**WHAT YOU SHOULD DO**
Pull out every line with the word "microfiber" from the entries below.

..........

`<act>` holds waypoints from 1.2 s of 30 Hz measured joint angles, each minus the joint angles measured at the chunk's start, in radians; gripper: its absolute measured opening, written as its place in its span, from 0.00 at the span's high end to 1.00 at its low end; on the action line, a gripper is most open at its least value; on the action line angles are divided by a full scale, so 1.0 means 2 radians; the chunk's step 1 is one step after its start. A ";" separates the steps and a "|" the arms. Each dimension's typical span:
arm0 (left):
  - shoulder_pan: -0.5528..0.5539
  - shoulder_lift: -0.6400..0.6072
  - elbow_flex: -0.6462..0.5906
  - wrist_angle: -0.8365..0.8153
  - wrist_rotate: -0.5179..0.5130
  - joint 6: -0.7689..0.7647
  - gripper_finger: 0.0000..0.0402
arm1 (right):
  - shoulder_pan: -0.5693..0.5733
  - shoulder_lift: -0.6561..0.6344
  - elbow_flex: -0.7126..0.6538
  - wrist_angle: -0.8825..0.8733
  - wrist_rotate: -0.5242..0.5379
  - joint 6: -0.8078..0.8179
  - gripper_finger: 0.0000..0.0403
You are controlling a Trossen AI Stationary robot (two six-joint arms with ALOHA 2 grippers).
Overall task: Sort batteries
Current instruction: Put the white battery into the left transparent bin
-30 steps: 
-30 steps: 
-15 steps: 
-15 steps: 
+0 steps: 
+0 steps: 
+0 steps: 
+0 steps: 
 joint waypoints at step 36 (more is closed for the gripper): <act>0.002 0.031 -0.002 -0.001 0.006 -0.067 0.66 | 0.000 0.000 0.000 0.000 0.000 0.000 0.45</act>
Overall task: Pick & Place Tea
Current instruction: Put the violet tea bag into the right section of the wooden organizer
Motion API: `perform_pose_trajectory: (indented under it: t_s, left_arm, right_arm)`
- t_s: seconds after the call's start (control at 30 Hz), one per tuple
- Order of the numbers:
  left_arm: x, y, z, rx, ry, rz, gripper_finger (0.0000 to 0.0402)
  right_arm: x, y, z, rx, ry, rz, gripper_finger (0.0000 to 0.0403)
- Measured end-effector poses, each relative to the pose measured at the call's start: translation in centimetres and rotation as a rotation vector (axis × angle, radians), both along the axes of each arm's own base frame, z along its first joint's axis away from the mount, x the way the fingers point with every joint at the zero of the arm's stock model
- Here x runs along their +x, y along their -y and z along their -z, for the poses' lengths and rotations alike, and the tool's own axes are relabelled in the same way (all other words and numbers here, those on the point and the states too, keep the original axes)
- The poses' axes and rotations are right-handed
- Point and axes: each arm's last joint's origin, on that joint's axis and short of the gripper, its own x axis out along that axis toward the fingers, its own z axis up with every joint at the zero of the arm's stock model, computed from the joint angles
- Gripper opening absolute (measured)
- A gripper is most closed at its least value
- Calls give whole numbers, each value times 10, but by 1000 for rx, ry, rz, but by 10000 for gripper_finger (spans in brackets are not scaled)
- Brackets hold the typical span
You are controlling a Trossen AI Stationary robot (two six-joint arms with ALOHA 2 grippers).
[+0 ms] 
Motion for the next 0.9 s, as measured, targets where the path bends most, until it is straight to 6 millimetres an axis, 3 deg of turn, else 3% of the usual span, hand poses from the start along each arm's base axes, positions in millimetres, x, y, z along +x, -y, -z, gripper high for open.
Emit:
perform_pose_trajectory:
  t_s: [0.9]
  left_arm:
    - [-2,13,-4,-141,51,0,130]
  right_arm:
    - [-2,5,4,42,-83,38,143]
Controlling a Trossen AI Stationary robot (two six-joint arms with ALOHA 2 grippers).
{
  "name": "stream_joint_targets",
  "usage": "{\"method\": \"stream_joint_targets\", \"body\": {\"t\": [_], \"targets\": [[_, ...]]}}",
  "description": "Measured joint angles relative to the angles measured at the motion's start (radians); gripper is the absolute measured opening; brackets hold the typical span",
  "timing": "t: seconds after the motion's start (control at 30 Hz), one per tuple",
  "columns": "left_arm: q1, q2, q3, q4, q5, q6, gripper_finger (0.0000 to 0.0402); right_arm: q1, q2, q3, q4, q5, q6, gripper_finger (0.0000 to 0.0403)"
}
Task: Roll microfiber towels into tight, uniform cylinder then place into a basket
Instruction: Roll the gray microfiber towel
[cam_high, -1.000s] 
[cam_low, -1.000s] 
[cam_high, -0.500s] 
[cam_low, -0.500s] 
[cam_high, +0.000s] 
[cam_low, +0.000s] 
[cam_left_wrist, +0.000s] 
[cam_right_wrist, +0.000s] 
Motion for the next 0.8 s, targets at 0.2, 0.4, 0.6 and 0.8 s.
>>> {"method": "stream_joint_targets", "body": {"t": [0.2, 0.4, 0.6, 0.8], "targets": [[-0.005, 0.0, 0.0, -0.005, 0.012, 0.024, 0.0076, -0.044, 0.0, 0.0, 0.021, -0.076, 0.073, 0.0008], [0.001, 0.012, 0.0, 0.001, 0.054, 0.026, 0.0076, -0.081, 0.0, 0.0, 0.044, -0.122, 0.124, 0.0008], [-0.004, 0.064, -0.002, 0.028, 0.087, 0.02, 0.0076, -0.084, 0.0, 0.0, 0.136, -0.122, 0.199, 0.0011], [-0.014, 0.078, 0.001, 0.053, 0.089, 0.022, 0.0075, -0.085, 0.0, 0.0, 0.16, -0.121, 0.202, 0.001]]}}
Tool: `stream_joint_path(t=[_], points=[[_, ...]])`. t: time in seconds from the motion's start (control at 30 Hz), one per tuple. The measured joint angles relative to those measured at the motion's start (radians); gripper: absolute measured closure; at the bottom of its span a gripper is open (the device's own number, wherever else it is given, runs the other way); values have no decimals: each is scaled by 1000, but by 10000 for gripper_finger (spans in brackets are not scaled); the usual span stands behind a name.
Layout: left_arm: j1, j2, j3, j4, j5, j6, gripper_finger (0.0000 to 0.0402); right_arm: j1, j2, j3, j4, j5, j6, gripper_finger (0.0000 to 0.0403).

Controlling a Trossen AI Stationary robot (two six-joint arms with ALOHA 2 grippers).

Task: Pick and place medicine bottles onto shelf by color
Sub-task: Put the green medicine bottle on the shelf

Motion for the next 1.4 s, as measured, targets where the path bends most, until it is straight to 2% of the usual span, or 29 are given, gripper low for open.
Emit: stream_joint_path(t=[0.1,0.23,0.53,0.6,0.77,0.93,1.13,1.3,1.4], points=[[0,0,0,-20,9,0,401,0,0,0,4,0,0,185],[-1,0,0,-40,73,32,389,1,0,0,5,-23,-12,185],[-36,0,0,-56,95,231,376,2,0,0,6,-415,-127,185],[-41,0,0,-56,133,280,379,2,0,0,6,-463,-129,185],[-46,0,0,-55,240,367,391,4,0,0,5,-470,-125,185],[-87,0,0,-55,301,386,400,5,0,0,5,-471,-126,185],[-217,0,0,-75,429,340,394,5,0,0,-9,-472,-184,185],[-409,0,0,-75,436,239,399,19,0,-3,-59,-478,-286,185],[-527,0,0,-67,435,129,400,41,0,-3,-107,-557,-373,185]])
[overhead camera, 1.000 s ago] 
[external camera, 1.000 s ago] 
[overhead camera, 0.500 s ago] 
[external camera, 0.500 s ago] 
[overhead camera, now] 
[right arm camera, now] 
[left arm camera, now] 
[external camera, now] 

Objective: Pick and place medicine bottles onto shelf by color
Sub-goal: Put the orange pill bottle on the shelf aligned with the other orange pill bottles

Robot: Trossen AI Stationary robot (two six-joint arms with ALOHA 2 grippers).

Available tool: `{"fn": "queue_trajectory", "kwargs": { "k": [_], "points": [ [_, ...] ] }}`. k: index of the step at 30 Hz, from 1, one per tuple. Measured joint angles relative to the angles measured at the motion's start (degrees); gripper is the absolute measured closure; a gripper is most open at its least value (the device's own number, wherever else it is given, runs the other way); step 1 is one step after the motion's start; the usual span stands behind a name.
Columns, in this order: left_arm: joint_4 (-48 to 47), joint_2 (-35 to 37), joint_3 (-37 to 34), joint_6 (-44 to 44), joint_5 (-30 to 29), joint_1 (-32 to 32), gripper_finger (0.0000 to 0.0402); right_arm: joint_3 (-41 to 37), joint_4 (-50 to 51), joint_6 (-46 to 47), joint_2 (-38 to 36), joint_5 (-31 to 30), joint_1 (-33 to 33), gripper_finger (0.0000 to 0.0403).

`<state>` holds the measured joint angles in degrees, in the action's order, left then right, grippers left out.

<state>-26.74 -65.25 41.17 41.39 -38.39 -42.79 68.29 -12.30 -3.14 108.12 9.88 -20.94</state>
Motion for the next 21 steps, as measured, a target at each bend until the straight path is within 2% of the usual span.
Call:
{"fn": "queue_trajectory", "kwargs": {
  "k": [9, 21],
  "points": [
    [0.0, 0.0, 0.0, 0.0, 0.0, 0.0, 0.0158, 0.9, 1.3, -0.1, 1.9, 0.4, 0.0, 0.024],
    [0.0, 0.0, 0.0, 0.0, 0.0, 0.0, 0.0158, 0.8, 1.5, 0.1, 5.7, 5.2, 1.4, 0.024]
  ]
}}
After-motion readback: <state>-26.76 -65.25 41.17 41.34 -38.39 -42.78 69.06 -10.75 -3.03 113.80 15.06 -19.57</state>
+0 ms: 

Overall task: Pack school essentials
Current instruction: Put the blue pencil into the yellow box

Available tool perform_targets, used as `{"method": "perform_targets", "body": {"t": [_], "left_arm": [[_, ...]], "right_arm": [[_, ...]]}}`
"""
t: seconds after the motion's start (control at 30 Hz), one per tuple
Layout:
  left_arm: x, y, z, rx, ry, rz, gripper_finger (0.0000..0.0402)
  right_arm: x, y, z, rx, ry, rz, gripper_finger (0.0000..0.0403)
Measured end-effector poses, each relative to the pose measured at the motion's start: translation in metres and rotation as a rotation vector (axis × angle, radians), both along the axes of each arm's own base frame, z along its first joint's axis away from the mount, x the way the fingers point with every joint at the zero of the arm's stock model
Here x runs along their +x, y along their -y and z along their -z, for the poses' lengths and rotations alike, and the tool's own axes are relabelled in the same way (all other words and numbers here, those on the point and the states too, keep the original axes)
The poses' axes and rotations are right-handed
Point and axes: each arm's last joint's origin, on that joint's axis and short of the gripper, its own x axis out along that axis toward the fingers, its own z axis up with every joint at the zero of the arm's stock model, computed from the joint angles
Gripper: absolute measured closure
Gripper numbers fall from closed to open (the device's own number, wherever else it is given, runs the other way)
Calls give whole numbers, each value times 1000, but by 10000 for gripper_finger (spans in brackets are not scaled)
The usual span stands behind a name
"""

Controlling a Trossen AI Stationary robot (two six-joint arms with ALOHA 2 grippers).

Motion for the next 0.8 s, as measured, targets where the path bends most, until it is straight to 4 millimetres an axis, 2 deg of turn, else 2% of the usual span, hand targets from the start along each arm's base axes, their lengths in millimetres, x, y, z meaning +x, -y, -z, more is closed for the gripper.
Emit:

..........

**RESULT FOR THIS EXERCISE**
Task: Roll microfiber towels into tight, uniform cylinder then place into a basket
Instruction: Roll the gray microfiber towel

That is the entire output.